Tant mieux! car le capitaine d'Ambrieux a l'horreur des relations forcées.
On n'a pas aperçu la chaloupe allemande, de l'autre côté de la banquise. Pregel l'a-t-il cachée dans quelque coin ignoré pour la retrouver après les grands froids!... Est-elle perdue?... C'est un mystère que nul ne se donne la peine d'approfondir.

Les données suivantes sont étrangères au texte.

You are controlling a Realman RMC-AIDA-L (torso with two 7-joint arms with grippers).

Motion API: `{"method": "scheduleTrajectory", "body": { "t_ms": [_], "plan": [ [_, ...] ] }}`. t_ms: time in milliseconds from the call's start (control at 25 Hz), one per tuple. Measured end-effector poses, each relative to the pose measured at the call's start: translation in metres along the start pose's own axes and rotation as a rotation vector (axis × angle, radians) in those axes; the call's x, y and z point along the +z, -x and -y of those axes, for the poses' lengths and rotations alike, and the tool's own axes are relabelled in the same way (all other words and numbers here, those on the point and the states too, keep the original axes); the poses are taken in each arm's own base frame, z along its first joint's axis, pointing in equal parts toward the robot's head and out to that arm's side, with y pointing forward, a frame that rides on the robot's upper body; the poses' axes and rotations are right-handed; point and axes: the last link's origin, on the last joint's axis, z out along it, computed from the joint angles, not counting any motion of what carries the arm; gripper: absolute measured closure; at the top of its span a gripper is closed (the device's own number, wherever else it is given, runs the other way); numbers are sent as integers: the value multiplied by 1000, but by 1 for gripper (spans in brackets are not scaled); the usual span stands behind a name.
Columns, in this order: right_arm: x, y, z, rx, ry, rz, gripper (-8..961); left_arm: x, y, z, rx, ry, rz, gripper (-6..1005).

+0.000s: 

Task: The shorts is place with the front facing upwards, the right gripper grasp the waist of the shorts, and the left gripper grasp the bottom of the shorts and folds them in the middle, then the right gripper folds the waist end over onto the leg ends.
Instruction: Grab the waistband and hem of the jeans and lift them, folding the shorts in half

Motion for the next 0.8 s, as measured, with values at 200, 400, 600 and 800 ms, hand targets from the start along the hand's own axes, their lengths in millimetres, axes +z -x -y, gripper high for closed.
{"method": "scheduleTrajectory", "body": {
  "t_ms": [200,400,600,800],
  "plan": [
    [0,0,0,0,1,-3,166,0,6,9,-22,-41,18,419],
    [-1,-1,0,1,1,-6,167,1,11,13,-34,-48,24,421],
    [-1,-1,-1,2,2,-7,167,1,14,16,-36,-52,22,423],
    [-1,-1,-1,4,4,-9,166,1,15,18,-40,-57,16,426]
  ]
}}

Il est neuf heures du matin et les travaux préparatoires accomplis en vue de l'hivernage vont continuer.
Maintenant que la neige est assez abondante, il s'agit d'élever, au nord de la Gallia, une falaise, pour l'abriter contre les rafales accourues du pôle. La glace fournit les moellons, et la neige additionnée d'eau le mortier.

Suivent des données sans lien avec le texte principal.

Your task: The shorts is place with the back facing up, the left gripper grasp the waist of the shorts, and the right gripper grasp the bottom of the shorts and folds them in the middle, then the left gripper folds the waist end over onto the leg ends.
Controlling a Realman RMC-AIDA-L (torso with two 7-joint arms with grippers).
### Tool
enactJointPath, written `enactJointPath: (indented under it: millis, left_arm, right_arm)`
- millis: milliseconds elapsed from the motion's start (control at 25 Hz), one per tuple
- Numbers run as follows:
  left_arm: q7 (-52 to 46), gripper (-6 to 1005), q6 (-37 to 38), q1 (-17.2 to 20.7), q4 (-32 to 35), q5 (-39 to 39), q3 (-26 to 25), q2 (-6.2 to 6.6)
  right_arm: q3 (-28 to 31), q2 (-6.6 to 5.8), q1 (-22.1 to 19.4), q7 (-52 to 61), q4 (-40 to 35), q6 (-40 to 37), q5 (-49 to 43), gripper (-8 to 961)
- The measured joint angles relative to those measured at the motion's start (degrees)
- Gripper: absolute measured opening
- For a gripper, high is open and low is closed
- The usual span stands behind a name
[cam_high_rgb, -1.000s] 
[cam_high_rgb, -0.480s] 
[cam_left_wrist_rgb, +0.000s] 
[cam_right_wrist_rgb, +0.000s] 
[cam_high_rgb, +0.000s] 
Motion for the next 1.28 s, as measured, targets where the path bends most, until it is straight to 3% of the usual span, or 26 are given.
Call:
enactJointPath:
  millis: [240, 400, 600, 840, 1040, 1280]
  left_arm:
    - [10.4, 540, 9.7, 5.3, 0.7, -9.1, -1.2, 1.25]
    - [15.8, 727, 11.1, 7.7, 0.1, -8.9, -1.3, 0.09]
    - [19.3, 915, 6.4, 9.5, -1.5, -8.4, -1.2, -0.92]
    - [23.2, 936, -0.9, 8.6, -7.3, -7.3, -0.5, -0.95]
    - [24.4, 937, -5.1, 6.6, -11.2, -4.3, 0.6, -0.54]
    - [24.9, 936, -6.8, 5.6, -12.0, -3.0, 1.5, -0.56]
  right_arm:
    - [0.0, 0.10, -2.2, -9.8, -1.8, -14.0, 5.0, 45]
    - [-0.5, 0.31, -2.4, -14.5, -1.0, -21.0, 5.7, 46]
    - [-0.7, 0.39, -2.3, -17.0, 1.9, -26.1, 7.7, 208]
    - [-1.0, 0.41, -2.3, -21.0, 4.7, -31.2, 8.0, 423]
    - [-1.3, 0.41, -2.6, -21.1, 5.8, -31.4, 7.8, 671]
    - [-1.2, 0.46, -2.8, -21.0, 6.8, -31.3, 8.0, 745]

Chaussés de leurs bottes esquimaudes qui sont réellement incomparables, vêtus de fourrures légères pour éviter la transpiration, les marins, lestés d'un déjeuner substantiel, se mettent joyeusement à l'ouvrage.
Soudain le pack s'anime: la morne solitude retentit du bruit des instruments, des éclats de voix des travailleurs.
On équarrit à la scie d'énormes blocs, on les fait rouler sur des barres d'anspect, et on les met en place après les avoir vivement cimentés.
«Gâchez serré, les enfants, et du train! car le mortier prend vite.»
Malgré les moufles de peau qui protègent les mains, l'onglée survient.
«Branle-bas!» commande le capitaine.